Figure 4. The built ferroptosis scoring model. (A) Sanky diagram is used to show the attribute changes of individual liver cancer patients, showing the relationship between ferrcluster, genecluster, ferrscore and survival status. (B) Box chart shows ferrscore of dead and surviving patients, and the difference showed statistical significance (P < 0.05). (C) The survival status of patients in the high and low ferrscore groups, red represents death and blue represents survival. (D) Kaplan-Meier curve was used to analyze the survival of patients with high and low ferrscore liver cancer (P < 0.001). (E) The Spearman correlation analysis was conducted to examine the relationship between ferrscore and immune infiltrating cells. (F) The Kruskal-Wallis test was carried out to compare the statistical differences in the three types of Ferrcluster A-C (P < 0.001). (G) The Kruskal-Wallis test was performed to compare the statistical differences among the three gene subtype ferroptosis Genecluster A to C (P < 0.001).

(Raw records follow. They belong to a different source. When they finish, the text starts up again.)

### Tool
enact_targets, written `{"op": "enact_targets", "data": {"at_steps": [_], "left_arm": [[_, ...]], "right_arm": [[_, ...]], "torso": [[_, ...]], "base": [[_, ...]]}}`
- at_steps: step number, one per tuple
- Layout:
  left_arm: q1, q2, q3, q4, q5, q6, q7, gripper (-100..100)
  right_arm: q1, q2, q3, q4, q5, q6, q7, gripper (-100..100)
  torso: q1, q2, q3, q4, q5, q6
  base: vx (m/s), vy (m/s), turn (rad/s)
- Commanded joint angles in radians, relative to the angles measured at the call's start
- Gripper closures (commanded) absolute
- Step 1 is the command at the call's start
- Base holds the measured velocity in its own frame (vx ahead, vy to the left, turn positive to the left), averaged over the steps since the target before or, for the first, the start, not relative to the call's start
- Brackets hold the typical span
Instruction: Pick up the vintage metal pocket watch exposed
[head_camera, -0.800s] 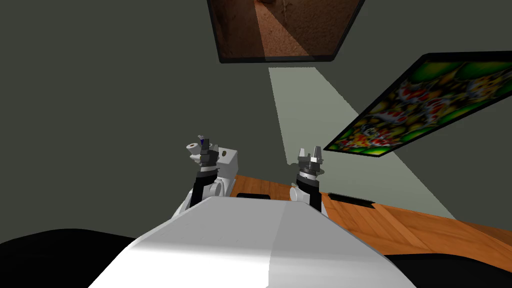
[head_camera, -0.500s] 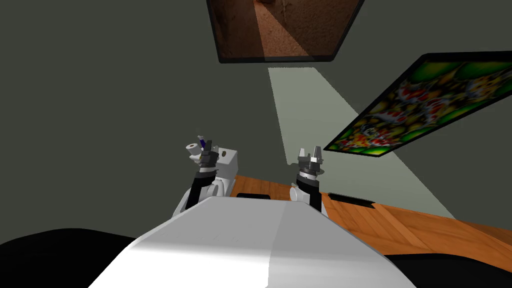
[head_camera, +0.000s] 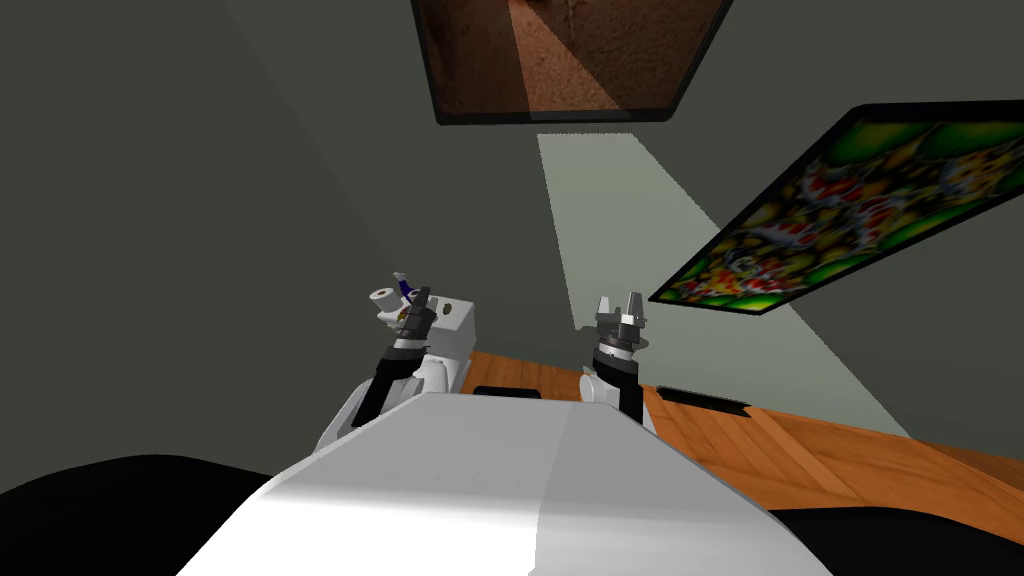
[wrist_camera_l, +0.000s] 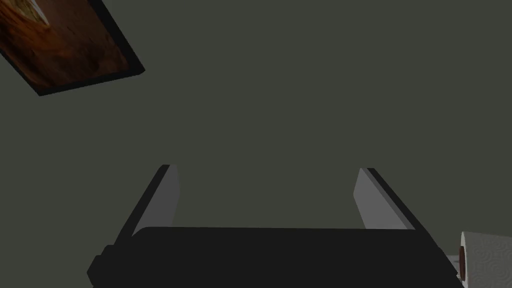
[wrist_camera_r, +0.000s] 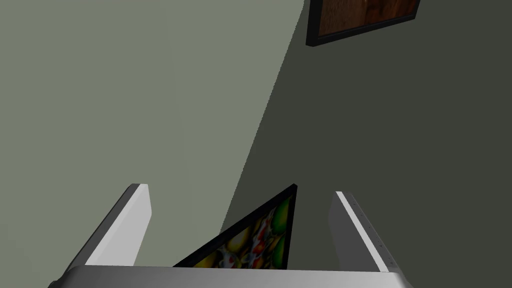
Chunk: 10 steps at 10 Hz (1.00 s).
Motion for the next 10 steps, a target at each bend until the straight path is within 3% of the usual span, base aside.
{"op": "enact_targets", "data": {"at_steps": [1,3,6,7,9,10], "left_arm": [[0.023,0.050,0.004,-0.001,-0.011,0.030,0.008,-100],[0.042,0.089,0.008,-0.004,-0.019,0.051,0.015,-100],[0.108,0.193,0.020,-0.013,-0.044,0.118,0.036,-100],[0.108,0.201,0.020,-0.013,-0.044,0.118,0.036,-100],[0.155,0.269,0.028,-0.021,-0.061,0.167,0.050,-100],[0.155,0.280,0.028,-0.021,-0.061,0.167,0.050,-100]], "right_arm": [[0.000,0.000,0.000,0.000,0.000,0.000,0.000,0],[0.000,0.000,0.000,0.000,0.000,0.000,0.000,0],[0.000,0.000,0.000,0.000,0.000,0.000,0.000,0],[0.000,0.000,0.000,0.000,0.000,0.000,0.000,0],[0.000,0.000,0.000,0.000,0.000,0.000,0.000,0],[0.000,0.000,0.000,0.000,0.000,0.000,0.000,0]], "torso": [[0.000,0.000,0.000,0.000,0.000,0.000],[0.000,-0.001,0.000,0.000,0.000,0.000],[0.000,-0.001,0.000,0.000,0.000,0.000],[0.000,-0.001,-0.001,0.000,0.000,0.000],[0.000,-0.001,0.000,0.000,0.000,0.000],[0.000,-0.001,-0.001,0.000,0.000,0.000]], "base": [[0.025,0.005,-0.007],[0.027,0.009,-0.005],[0.030,0.010,-0.008],[0.030,0.007,-0.003],[0.032,0.010,-0.012],[0.026,0.011,-0.004]]}}
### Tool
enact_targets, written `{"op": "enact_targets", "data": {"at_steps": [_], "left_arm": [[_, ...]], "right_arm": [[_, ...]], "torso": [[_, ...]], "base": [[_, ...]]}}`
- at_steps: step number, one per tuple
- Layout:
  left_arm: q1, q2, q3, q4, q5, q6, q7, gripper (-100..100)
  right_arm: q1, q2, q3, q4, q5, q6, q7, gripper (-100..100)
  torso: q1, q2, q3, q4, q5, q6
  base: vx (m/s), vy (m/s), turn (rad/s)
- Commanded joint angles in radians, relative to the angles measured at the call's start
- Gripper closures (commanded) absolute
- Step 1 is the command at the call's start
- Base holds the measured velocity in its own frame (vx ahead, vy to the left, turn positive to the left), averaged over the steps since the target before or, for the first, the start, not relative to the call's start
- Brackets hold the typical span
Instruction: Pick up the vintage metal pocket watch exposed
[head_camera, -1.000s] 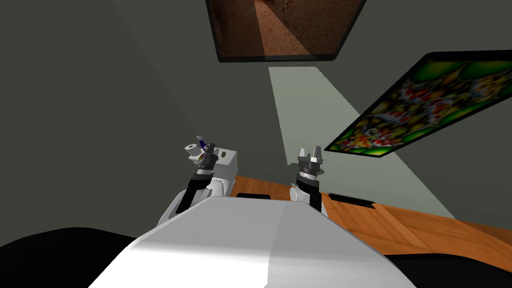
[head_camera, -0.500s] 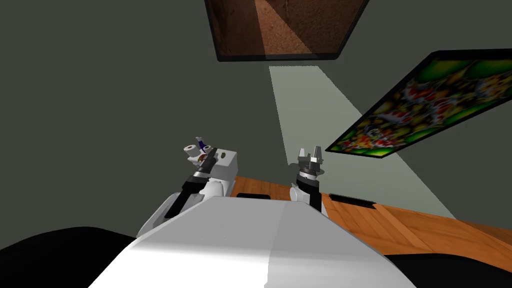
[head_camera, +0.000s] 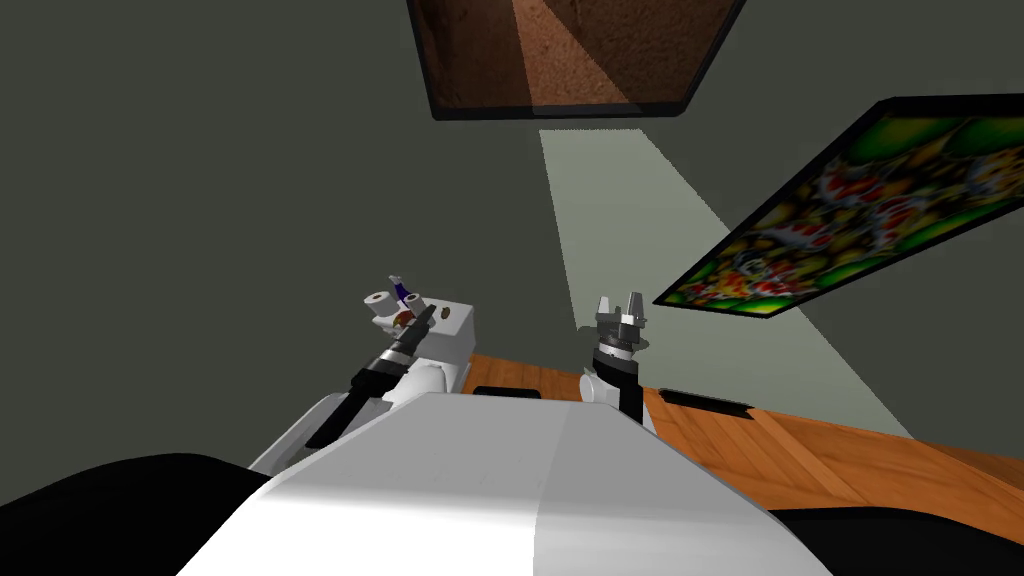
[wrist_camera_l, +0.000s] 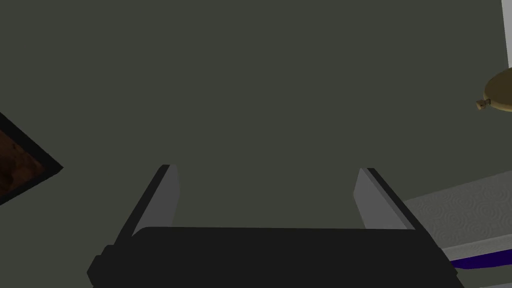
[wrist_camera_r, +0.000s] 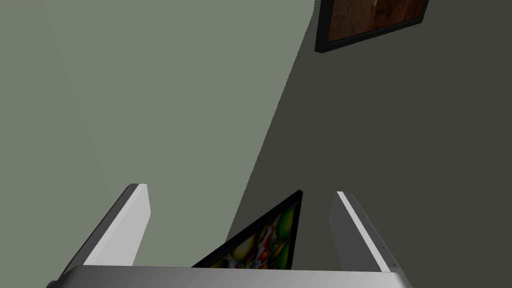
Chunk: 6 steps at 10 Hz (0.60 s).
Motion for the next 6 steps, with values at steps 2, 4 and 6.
{"op": "enact_targets", "data": {"at_steps": [2,4,6], "left_arm": [[0.049,0.077,0.006,-0.009,-0.019,0.061,0.013,-100],[0.073,0.130,0.010,-0.012,-0.025,0.087,0.019,-100],[0.096,0.175,0.014,-0.015,-0.030,0.113,0.025,-100]], "right_arm": [[0.000,0.000,0.000,0.000,0.000,0.000,0.000,0],[0.000,0.000,0.000,0.000,0.000,0.000,0.000,0],[0.000,0.000,0.000,0.000,0.000,0.000,0.000,0]], "torso": [[0.000,0.000,0.000,0.000,0.000,0.000],[0.000,0.000,0.000,0.000,0.000,0.000],[0.000,-0.001,0.000,0.000,0.000,0.000]], "base": [[0.035,0.013,-0.020],[0.030,0.010,-0.017],[0.039,0.005,-0.026]]}}
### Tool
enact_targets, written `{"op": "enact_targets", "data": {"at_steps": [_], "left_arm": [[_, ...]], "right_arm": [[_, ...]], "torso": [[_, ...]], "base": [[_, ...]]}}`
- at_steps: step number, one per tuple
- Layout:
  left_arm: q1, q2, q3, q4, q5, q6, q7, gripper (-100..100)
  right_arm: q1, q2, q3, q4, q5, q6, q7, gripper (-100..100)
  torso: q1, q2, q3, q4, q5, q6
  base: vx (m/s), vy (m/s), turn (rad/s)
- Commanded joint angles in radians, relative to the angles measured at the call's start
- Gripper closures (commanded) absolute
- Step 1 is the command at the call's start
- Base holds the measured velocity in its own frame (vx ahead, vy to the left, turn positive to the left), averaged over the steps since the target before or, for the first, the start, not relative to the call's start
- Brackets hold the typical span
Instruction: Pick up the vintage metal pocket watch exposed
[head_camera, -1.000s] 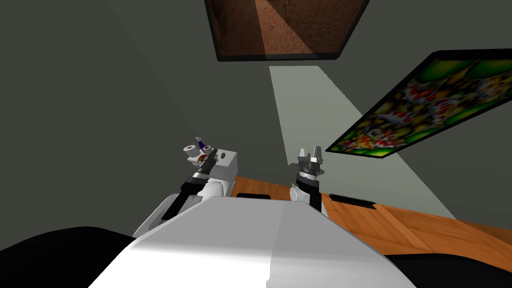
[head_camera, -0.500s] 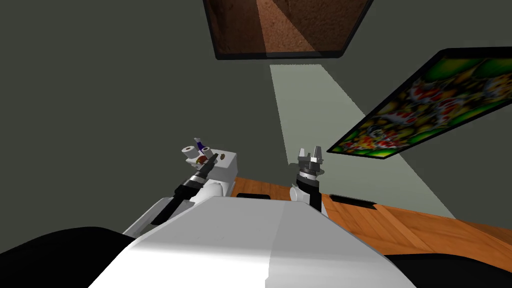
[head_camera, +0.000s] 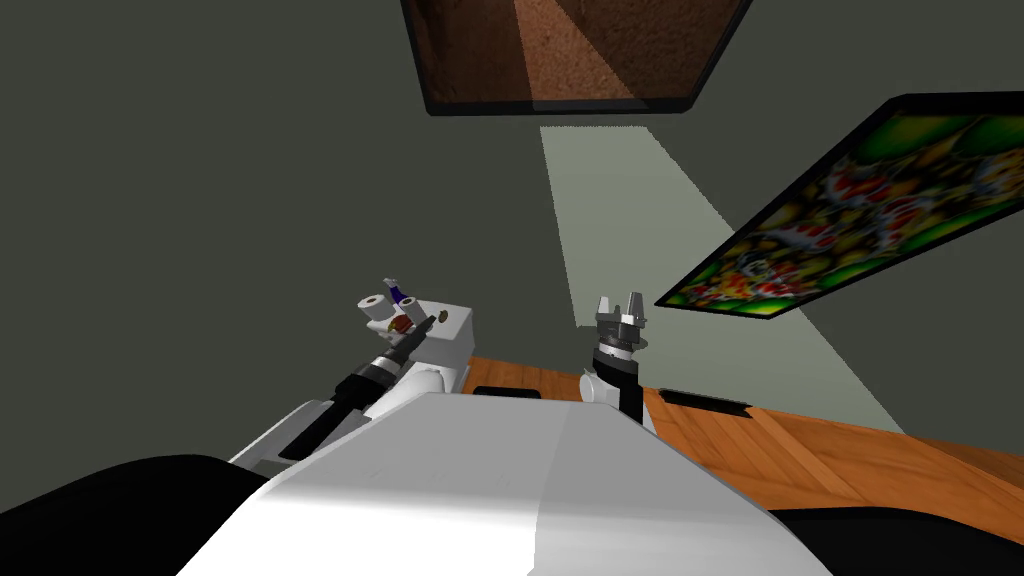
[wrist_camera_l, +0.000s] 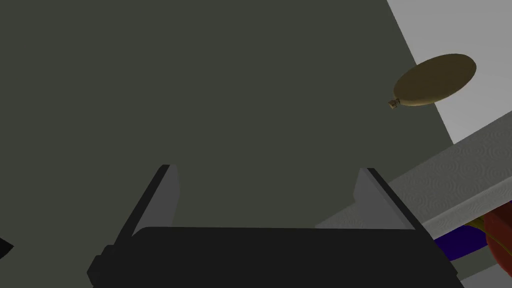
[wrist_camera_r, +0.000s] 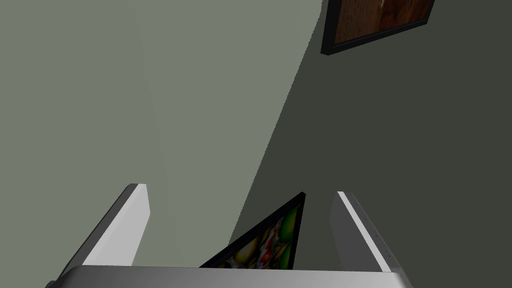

Ferroptosis score and TMB analysis and somatic mutation
Given the cut-off value and TMB data of LIHC patients, LIHC patients fell to the high and low mutation load groups. To be specific, 49 LIHC patients were in the high mutation load group, and 306 patients existed in the low mutation load group. The survival analysis suggested a difference in the survival between the high and low tumor load groups (P < 0.001). The low mutation load group achieved the better survival than the high mutation load group (Figure 5A). As indicated from the joint analysis for ferrscore and the TMB analysis, the low TMB group combined with the low-ferrscore group achieved the optimal survival, the survival of the high tumor mutation group combined with the high-ferrscore group was the worst; the difference was statistically significant (P < 0.001) (Figure 5B). Moreover, the “Maftools” package was adopted to analyze the somatic mutations in the high-and low-ferrscore groups in the TCGA-LIHC cohort. The relevant results are presented in the figure, and the somatic mutation rate of the low-ferrscore group reached 85.66%, of which the CTNNB1 mutation rate was the maximal (27%), mainly the missense mutation. The mutation rate in the high-ferrscore group was 81.11%, of which the TP53 mutation rate was the maximal (50%), primarily the missense mutation (Figure 5C, 5D).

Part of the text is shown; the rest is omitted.